# Exercise goal
If a line in the records below holds the word "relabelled", copy it.

# Material provided
= Beginning of Section =

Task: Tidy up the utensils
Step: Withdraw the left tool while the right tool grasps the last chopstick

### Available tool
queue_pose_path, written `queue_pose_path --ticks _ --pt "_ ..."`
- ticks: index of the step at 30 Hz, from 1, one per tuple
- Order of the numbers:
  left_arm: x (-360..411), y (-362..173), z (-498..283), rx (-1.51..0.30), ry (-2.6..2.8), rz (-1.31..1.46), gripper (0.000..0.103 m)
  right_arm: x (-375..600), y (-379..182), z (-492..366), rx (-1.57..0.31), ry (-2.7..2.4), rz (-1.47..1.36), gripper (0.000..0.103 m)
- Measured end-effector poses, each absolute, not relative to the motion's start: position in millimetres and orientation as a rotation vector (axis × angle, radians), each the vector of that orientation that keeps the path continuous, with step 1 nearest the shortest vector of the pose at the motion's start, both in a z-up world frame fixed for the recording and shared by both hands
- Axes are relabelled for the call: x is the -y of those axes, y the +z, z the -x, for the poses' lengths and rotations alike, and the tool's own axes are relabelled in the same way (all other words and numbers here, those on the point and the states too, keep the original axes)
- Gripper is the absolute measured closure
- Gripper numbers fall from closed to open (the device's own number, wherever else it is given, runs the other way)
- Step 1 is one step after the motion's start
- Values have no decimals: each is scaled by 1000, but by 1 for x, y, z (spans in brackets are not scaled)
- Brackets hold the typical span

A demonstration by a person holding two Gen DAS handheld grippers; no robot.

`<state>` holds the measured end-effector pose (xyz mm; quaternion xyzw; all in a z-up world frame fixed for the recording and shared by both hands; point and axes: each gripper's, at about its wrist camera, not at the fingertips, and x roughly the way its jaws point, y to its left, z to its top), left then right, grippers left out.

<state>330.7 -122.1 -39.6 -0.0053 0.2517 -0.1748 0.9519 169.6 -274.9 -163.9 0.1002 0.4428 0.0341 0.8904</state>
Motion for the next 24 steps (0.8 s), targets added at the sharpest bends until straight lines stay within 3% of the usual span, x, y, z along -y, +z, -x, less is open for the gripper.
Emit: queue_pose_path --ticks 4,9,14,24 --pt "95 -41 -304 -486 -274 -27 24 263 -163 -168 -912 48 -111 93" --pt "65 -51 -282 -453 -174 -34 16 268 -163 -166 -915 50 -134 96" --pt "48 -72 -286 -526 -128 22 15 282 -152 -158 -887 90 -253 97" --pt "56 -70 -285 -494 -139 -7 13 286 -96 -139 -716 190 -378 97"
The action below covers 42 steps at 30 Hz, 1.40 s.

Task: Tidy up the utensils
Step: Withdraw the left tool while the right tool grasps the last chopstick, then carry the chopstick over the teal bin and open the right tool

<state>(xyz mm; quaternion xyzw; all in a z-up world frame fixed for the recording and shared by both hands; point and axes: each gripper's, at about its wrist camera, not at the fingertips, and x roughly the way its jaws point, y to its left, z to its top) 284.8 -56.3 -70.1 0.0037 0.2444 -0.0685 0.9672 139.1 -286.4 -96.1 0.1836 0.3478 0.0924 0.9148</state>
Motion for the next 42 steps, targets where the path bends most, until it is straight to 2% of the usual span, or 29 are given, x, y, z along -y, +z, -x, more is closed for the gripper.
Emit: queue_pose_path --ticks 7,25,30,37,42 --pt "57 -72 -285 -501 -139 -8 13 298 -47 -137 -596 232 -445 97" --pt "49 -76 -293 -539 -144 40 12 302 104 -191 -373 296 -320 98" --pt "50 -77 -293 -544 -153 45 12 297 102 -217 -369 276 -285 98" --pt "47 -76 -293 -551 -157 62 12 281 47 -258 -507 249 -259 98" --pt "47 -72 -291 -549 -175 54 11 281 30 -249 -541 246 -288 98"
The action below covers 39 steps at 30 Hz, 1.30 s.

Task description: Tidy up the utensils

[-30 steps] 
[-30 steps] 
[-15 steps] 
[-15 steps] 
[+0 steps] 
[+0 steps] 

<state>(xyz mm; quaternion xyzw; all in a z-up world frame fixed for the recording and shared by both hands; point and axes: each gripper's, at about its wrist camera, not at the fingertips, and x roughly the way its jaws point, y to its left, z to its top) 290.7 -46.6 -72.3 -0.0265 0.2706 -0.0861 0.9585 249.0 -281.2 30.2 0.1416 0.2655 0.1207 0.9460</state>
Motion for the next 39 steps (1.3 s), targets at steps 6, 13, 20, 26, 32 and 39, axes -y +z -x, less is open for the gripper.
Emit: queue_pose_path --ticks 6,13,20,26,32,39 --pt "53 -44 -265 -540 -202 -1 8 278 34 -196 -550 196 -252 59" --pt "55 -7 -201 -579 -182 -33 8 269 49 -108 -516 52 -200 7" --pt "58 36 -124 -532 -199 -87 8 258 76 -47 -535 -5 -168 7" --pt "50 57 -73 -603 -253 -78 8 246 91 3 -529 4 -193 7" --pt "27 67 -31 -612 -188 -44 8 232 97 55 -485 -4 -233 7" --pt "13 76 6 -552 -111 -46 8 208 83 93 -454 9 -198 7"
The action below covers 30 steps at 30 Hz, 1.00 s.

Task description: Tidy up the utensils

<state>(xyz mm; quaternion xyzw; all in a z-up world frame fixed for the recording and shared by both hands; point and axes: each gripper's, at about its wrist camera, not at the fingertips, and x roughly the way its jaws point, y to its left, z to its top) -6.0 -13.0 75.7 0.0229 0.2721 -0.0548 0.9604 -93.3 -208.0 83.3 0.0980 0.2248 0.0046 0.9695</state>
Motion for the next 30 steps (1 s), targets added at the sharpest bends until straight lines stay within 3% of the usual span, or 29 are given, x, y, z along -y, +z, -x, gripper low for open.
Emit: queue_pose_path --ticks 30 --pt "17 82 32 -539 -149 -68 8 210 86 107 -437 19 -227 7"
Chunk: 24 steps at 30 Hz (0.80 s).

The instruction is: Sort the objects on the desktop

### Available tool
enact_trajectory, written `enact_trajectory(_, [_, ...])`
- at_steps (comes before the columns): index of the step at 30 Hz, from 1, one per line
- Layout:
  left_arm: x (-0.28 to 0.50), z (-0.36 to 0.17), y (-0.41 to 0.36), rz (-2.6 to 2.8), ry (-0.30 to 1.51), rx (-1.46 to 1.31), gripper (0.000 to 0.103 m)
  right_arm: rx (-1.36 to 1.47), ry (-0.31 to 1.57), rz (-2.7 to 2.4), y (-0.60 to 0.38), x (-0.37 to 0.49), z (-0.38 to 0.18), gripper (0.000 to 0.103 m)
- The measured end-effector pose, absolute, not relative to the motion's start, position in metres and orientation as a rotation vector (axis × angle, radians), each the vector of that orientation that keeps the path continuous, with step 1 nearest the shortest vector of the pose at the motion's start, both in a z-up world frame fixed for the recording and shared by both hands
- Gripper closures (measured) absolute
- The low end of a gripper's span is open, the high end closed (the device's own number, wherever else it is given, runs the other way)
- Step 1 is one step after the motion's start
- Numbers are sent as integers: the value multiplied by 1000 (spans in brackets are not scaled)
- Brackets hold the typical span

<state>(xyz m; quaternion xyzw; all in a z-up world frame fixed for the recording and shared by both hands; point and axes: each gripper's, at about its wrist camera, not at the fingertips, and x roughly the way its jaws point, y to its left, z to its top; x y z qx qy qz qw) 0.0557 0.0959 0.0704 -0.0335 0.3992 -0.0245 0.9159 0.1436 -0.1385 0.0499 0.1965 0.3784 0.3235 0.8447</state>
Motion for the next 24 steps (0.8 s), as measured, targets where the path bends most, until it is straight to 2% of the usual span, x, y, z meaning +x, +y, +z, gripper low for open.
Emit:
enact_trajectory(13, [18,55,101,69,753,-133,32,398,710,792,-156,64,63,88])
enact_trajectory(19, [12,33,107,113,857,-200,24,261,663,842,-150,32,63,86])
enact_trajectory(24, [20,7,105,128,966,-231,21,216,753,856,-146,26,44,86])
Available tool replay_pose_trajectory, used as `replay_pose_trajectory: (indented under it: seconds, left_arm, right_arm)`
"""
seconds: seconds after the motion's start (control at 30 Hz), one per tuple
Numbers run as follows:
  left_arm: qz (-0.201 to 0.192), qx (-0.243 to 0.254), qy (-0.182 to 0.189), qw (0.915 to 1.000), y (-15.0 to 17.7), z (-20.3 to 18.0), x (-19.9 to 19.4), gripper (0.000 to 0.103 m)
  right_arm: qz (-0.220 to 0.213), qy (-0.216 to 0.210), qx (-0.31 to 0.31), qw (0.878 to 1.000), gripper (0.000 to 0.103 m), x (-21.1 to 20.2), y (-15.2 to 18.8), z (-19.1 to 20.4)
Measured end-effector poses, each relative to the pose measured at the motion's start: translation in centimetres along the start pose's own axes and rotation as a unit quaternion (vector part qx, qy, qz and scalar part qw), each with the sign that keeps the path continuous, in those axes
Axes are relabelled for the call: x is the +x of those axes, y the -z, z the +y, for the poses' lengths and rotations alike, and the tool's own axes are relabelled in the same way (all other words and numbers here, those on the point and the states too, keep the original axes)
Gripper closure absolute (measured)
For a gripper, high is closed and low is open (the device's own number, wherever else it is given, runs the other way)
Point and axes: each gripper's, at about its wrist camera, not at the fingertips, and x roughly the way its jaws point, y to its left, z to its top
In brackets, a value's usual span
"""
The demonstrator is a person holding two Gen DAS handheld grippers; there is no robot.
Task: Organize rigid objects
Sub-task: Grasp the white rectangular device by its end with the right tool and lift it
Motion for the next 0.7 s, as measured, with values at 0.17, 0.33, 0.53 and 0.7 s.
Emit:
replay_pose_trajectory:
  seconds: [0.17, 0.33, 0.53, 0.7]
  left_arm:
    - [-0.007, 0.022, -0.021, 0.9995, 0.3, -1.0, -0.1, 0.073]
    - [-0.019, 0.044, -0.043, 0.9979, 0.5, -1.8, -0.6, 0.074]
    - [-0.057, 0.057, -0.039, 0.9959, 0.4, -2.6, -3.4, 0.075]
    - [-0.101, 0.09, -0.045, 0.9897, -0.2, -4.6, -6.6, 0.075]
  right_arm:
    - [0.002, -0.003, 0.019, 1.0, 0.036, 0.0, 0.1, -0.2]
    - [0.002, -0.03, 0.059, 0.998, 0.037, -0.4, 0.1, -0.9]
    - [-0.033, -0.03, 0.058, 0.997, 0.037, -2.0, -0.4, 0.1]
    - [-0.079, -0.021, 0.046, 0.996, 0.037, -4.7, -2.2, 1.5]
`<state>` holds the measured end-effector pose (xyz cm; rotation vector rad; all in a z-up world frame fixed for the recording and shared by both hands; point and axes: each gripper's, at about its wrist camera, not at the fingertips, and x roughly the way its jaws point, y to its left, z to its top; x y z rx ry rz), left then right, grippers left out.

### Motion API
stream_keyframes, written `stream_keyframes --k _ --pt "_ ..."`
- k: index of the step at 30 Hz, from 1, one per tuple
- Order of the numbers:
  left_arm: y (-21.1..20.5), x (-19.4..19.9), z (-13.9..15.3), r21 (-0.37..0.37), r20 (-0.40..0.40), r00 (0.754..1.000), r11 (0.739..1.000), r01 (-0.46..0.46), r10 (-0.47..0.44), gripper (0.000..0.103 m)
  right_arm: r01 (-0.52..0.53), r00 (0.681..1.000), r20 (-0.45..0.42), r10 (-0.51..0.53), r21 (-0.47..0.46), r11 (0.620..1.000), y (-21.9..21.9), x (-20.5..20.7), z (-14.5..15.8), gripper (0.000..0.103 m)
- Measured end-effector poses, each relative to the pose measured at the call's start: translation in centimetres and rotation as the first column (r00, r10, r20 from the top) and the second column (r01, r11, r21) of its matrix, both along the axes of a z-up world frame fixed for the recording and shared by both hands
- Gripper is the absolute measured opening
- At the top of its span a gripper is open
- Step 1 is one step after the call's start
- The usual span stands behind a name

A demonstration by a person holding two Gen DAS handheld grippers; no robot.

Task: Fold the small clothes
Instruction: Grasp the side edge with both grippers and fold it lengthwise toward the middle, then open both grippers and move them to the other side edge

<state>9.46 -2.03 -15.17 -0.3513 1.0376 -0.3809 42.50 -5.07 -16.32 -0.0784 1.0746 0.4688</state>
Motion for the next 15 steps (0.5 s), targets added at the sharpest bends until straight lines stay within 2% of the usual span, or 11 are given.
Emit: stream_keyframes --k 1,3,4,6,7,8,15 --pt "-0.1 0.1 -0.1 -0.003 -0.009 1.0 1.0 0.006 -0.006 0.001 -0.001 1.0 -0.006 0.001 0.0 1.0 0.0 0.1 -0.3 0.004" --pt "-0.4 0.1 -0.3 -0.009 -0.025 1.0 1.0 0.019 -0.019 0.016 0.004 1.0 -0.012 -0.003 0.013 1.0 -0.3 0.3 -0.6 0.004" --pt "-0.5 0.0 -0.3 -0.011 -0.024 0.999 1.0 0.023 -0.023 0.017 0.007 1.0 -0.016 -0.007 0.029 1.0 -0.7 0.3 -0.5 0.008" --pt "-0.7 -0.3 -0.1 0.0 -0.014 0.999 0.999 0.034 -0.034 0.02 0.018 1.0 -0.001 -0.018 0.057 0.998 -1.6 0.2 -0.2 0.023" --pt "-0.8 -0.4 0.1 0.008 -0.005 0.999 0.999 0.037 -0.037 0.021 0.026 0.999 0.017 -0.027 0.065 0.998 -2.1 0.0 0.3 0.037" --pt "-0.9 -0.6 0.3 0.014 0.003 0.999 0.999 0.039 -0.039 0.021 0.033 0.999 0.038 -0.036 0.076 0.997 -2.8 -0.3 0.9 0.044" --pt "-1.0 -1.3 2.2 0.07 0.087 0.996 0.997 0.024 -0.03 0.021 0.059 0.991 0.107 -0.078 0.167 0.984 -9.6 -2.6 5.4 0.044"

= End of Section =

# Reply
- Axes are relabelled for the call: x is the -y of those axes, y the +z, z the -x, for the poses' lengths and rotations alike, and the tool's own axes are relabelled in the same way (all other words and numbers here, those on the point and the states too, keep the original axes)
Axes are relabelled for the call: x is the +x of those axes, y the -z, z the +y, for the poses' lengths and rotations alike, and the tool's own axes are relabelled in the same way (all other words and numbers here, those on the point and the states too, keep the original axes)

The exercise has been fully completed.